An other remark, for the real life: follow conventions, use spaces and braces, and indentions of 4 spaces. If you have got hundred sources, are customized typing in one convention, the hundred and first source cannot be different. You will be irritated if that source comes from your new colleague.

Validation

Where you immediately went wrong is to validate the input. Recursion checks the input on the simple case(s) and then does the recursion on the remaining difficult but smaller problem.

Add validation, check on the input parameters, best in a non-recursive function calling the recursive one. Or do it at the end. This is a practical tip, as thinking on validation takes some effort. And here validation is much:

  • mat.length != 0, mat[0].length != 0
  • size >= 0, x >= 0, x <= mat.length, x <= mat[0].length
  • x + size <= mat.length, x + size <= mat[0].length

You were not perfect on the input validation, but let's take a look at the real algorithm.

The algorithm they probably desired

Without validation.

public static boolean isIdentity(int[][] mat, int x, int size) {
    if (size == 0) {
        return true; // A matter of definition, false?
    }
    if (mat[x][x] != 1) {
        return false;
    }
    for (int i = 1; i < size; ++i) {
        if (mat[x][x + i] != 0 || mat[x + i][x] != 0) {
            return false;
        }
    }
    return size == 1 || isIdentity(mat, x + 1, size - 1);
} 

The above checks

1000..
0xxx..
0xxx..
0xxx..
:.....

Where xxx is left to the recursion.

For 1 the check is simple. For the zeros it went wrong.

You only did [x±1][x] and [x][x±1] which is wrong. I needed a for loop, from 1 upto size - 1.

The recursion is linear, moving one step on the diagon as you did. But only one single recursive call needed.
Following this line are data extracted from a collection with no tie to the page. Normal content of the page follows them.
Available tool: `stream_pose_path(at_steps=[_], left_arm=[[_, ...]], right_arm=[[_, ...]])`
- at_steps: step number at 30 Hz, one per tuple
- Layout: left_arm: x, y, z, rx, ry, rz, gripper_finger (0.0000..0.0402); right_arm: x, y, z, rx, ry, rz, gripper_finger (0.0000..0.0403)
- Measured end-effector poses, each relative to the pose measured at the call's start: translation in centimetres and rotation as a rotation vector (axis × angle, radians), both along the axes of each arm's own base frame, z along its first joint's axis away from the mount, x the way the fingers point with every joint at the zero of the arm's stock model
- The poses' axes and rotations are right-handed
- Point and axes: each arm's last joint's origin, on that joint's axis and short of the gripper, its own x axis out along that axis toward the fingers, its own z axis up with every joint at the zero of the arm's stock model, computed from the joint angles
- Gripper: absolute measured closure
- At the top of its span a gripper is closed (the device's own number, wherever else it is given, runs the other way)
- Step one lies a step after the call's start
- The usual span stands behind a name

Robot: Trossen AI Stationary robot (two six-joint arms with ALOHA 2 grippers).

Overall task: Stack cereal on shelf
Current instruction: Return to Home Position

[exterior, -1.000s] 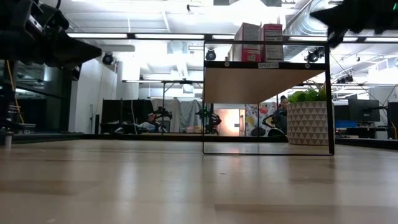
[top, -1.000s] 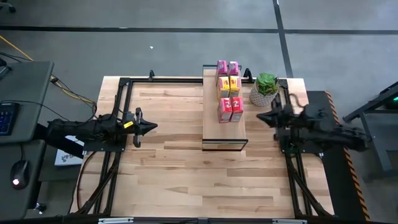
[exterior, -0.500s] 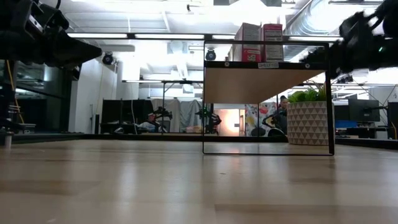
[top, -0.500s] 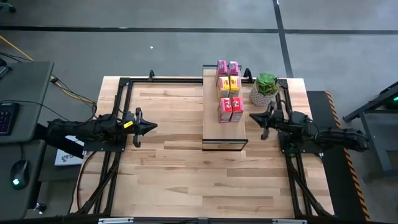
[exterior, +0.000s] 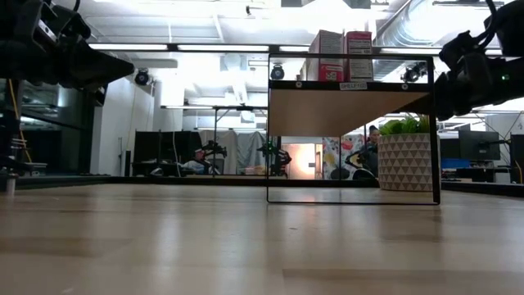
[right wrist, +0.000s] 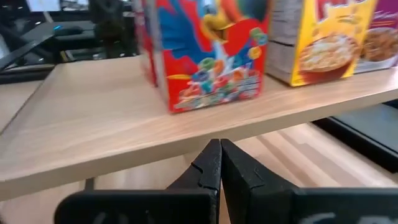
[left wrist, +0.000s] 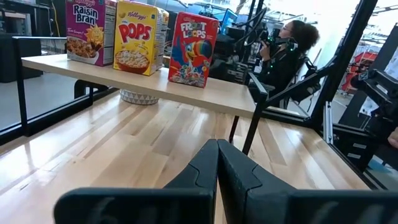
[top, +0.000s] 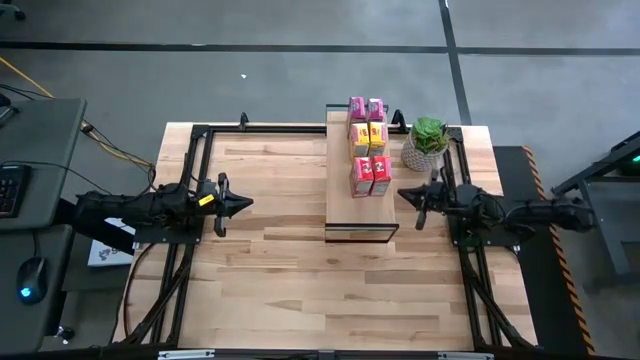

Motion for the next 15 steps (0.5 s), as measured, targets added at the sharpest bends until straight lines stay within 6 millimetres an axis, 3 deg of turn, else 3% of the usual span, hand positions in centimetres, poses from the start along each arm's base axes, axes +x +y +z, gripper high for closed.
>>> stream_pose_path(at_steps=[15], left_arm=[[0.00,0.00,0.00,0.000,0.000,0.000,0.0402]], right_arm=[[0.05,0.40,-0.01,0.000,0.000,0.037,0.0402]])
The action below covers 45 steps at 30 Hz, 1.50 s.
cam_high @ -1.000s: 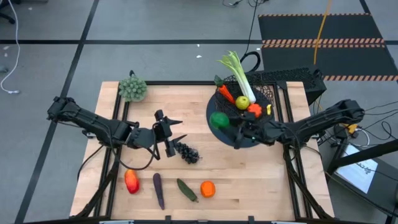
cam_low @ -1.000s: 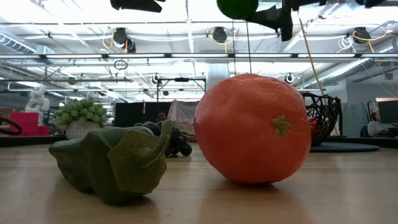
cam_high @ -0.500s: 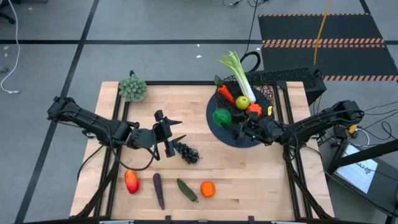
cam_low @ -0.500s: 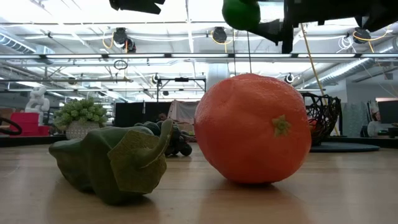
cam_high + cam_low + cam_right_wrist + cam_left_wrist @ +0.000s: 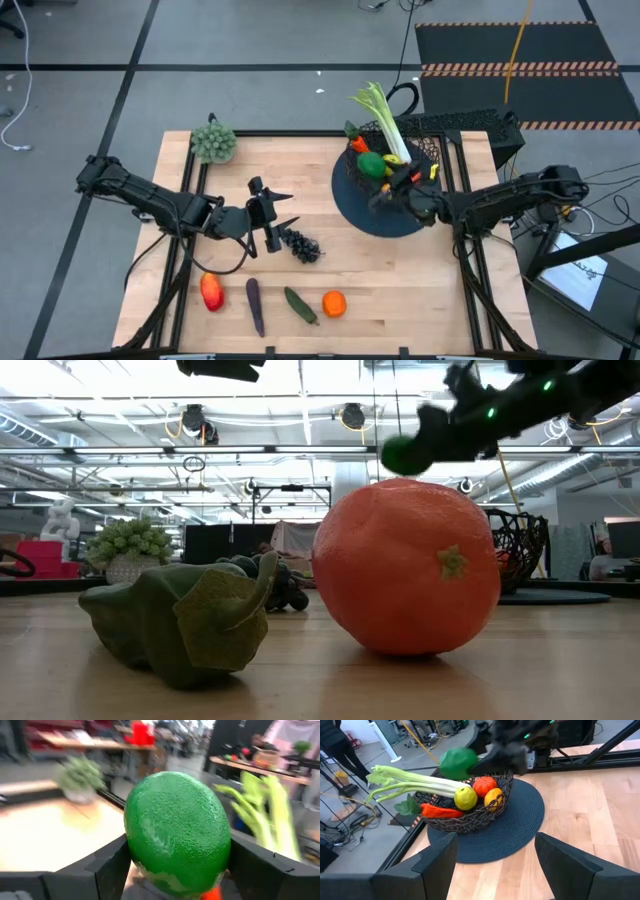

Here one could have done the last return as

if (size == 1) {
    return true;
}
return isIdentity(mat, x + 1, size - 1);

Evaluation

Your algorithm did neither have an easy and full validation as far as I can see. In general not so problematic.

Your algorithm however contains errors, and just on the recursion relevant code.

Loop holes, code lawyer

If one of the requirements was not to use loops, like the for above, one would have needed an extra parameter (i).

Tips

  • Input validation can become verbose, especially in the 2 dimensions of matrices. Doing it later, gives to you a head start, and prevents thinking stress. However do it early when it is a no-brainer. Then it may help.
  • Make it depictable, clear, my 1000.. etcetera helps.
  • Then it is a bit of seeing where if (size == 1) is applicated, here late, as the checks on the zeros is independent on the size, and must be done always.
  • Keep it simple.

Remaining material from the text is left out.